WHAT THE TASK REQUIRES: Every line of the records below from the line with "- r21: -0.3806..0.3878" up to and including the line with "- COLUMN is" must be reproduced exactly, and no line outside that range.

SUPPLIED DATA:
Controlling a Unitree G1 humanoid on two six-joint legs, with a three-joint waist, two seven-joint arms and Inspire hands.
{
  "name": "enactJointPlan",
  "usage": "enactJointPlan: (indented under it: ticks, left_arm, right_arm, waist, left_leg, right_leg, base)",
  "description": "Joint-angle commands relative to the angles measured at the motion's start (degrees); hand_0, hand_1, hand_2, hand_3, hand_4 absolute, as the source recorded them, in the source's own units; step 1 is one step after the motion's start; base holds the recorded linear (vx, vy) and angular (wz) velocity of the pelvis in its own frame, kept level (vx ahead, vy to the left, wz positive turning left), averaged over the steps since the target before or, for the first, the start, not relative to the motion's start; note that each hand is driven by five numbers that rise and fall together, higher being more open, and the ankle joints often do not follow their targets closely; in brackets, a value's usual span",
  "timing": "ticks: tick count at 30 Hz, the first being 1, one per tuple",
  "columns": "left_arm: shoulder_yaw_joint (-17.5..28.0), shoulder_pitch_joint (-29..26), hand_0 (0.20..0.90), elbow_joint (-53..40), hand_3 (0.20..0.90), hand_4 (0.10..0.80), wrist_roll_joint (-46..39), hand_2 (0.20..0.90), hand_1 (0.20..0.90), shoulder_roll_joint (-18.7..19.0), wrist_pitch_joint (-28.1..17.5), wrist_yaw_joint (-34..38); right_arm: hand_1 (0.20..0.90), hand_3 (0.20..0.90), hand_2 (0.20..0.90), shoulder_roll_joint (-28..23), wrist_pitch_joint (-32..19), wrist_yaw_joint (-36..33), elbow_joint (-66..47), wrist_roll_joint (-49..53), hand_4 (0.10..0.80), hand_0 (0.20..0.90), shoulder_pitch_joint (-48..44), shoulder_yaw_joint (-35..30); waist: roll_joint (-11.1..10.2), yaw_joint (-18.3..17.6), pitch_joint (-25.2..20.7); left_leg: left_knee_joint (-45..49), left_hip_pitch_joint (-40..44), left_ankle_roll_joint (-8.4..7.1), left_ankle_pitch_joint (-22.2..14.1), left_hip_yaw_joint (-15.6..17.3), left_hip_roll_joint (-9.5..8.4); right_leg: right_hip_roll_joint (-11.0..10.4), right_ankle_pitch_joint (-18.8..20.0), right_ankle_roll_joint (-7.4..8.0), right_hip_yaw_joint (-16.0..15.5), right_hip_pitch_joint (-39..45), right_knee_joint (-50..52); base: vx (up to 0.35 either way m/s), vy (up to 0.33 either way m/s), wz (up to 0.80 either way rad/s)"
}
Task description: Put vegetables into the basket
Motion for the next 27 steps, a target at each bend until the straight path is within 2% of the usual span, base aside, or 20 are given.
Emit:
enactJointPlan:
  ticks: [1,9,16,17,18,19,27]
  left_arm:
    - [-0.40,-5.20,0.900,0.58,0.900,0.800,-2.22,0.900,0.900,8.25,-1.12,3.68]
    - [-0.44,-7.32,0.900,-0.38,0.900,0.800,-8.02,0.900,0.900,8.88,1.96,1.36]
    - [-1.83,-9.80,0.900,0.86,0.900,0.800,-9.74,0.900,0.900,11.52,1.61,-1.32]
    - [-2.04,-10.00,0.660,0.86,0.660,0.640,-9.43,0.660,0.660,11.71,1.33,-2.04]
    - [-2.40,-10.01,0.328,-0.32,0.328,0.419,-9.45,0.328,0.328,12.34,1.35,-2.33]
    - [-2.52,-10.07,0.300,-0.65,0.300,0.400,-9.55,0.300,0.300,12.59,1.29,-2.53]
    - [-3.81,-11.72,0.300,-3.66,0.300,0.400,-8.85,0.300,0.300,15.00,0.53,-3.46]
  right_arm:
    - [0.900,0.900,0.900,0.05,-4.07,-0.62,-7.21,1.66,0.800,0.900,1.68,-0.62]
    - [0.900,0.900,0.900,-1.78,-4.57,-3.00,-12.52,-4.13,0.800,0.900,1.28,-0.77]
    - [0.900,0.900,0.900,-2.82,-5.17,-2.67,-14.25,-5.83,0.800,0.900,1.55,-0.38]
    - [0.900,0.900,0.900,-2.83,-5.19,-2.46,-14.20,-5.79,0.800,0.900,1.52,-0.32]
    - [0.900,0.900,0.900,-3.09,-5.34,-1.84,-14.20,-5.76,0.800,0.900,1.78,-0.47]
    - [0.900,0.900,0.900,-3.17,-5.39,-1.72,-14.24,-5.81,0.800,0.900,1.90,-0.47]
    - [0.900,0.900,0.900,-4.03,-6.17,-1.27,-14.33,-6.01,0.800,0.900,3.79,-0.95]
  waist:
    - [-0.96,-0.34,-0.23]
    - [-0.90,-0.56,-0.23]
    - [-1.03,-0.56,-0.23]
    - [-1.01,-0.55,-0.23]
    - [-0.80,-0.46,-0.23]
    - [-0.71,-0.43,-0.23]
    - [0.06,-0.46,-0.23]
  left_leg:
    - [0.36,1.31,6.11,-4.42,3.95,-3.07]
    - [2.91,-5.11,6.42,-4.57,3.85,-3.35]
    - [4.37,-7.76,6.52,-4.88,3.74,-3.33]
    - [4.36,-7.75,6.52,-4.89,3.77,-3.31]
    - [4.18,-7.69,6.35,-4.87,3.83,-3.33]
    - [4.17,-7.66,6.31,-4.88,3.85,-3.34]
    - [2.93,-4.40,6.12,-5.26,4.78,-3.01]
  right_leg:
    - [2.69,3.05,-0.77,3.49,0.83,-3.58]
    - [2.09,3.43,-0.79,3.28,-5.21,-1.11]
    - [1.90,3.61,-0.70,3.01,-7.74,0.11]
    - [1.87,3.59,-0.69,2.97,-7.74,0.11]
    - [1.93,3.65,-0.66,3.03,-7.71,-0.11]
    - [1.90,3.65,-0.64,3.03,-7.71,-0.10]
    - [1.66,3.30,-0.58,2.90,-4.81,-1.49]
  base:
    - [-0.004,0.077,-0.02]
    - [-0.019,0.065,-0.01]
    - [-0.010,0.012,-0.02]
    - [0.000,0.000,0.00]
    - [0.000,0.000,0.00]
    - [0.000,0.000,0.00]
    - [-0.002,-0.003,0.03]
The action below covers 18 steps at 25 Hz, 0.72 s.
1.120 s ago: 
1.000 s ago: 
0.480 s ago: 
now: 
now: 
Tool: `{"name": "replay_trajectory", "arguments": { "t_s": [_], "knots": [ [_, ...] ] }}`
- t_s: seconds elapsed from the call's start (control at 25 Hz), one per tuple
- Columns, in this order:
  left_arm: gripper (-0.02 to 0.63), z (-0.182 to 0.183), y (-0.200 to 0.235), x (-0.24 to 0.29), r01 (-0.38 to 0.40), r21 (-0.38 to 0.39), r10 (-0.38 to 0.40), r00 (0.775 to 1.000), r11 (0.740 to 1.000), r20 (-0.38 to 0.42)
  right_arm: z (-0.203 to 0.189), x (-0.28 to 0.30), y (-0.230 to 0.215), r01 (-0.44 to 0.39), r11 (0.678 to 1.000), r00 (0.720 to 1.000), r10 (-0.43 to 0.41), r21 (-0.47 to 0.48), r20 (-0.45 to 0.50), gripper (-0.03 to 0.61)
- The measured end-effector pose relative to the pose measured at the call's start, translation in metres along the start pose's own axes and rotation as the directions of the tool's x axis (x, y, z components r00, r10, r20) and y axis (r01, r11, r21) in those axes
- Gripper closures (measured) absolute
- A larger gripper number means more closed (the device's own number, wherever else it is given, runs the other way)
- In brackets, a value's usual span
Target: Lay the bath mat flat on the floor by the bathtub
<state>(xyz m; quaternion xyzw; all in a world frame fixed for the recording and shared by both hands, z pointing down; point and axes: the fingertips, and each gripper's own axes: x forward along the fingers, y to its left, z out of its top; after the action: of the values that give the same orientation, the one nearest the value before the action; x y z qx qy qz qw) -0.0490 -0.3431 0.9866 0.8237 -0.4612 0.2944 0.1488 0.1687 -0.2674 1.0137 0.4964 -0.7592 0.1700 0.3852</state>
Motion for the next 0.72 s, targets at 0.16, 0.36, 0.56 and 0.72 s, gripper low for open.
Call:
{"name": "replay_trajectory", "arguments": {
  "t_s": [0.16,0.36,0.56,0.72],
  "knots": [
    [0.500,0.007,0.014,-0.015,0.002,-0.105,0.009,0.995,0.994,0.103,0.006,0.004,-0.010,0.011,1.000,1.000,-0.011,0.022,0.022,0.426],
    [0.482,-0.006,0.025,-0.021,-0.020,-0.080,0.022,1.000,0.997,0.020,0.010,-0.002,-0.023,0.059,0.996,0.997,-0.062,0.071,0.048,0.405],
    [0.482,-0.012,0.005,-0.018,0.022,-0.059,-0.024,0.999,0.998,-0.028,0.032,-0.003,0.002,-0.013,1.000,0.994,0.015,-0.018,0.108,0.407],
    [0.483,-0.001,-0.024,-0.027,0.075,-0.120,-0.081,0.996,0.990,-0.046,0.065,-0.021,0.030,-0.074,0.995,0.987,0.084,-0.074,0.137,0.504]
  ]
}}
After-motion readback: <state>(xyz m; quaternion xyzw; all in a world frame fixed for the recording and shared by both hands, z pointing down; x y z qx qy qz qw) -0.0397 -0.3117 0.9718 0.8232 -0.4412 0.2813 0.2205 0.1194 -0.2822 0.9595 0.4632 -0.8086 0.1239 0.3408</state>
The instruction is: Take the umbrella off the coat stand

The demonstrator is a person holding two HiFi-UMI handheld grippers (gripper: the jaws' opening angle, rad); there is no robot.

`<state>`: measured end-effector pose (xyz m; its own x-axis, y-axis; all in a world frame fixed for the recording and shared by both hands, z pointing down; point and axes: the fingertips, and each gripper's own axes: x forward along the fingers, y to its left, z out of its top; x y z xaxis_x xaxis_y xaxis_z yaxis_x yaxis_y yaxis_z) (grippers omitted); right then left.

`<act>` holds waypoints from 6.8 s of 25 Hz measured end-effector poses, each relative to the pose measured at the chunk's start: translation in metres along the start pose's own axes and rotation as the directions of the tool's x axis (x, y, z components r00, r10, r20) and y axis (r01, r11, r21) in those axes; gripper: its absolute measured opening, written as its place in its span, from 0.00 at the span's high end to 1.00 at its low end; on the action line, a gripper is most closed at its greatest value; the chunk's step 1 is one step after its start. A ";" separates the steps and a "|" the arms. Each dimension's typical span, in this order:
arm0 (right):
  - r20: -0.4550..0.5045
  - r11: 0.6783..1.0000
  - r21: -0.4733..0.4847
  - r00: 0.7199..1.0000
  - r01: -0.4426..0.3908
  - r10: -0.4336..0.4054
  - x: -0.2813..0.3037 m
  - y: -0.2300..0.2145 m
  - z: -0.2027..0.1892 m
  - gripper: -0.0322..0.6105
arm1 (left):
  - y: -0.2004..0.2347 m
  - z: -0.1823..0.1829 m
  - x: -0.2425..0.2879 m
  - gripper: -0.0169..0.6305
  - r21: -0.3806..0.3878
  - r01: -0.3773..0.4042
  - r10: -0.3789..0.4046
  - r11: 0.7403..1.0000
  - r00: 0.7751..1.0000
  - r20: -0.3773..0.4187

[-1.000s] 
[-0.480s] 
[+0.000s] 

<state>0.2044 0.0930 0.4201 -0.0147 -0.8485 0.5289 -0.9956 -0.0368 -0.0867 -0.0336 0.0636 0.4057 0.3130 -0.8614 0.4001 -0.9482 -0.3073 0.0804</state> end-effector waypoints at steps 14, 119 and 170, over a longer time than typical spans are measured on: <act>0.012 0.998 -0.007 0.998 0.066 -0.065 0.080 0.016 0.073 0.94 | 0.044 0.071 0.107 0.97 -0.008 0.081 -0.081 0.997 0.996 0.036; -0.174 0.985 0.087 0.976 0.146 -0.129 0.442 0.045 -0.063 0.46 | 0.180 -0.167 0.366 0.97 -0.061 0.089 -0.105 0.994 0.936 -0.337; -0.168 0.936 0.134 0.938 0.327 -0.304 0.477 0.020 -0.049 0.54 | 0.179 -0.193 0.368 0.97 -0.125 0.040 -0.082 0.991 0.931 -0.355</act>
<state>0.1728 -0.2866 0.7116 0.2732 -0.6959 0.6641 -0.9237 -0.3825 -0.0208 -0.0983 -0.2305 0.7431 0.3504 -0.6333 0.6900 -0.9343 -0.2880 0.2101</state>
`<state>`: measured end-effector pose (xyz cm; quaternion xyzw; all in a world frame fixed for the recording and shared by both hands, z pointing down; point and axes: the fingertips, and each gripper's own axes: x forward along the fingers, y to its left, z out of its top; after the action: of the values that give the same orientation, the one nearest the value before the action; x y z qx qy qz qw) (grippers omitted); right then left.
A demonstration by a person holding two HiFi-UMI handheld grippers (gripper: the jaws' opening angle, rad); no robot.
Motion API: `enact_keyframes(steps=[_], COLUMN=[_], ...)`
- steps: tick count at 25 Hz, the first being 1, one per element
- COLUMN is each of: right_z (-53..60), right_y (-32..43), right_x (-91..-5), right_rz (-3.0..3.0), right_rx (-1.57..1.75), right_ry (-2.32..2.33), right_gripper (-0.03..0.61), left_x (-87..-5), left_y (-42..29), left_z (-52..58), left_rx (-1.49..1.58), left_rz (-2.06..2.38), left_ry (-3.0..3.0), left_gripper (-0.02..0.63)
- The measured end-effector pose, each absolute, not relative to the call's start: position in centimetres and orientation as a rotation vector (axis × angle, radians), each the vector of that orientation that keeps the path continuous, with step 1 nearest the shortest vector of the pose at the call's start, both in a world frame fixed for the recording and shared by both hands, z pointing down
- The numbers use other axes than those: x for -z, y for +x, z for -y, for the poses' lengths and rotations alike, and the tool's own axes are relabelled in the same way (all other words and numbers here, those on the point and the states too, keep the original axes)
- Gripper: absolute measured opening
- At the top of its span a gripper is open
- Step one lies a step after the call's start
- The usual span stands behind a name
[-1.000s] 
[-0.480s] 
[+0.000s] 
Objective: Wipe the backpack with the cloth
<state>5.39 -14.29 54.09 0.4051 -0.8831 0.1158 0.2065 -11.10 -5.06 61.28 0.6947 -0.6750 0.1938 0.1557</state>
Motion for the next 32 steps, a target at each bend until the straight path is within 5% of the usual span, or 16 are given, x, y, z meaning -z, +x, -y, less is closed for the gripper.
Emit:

SOLUTION:
  - r21: -0.3806..0.3878
  - r01: -0.3773..0.4042
  - r10: -0.3789..0.4046
  - r11: 0.7403..1.0000
  - r00: 0.7751..1.0000
  - r20: -0.3773..0.4187

[-1.000s] 
[-0.480s] 
[+0.000s] 

<state>0.2044 0.0930 0.4201 -0.0147 -0.8485 0.5289 -0.9956 -0.0368 -0.0867 -0.0336 0.0636 0.4057 0.3130 -0.8614 0.4001 -0.9482 -0.3073 0.0804</state> end-effector waypoints at steps 14, 119 and 170, over a longer time than typical spans are measured on: <act>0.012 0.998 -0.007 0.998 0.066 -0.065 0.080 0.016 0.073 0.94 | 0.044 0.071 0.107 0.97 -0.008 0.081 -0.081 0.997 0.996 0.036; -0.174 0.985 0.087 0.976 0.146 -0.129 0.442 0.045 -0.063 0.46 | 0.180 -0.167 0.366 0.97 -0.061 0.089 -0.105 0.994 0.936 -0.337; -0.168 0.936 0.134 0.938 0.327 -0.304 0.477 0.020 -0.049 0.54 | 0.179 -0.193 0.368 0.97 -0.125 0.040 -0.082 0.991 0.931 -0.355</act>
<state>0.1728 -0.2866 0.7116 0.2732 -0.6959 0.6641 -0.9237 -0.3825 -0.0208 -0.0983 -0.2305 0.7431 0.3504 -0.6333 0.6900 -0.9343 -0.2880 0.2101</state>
`<state>`: measured end-effector pose (xyz cm; quaternion xyzw; all in a world frame fixed for the recording and shared by both hands, z pointing down; point and axes: the fingertips, and each gripper's own axes: x forward along the fingers, y to its left, z out of its top; after the action: of the values that give the same orientation, the one nearest the value before the action; x y z qx qy qz qw) (grippers omitted); right then left.
A demonstration by a person holding two HiFi-UMI handheld grippers (gripper: the jaws' opening angle, rad); no robot.
Motion API: `enact_keyframes(steps=[_], COLUMN=[_], ...)`
- steps: tick count at 25 Hz, the first being 1, one per element
- COLUMN is each of: right_z (-53..60), right_y (-32..43), right_x (-91..-5), right_rz (-3.0..3.0), right_rx (-1.57..1.75), right_ry (-2.32..2.33), right_gripper (-0.03..0.61), left_x (-87..-5), left_y (-42..29), left_z (-52..58), left_rx (-1.49..1.58), left_rz (-2.06..2.38), left_ry (-3.0..3.0), left_gripper (-0.02..0.63)

There's nothing left to add to the output.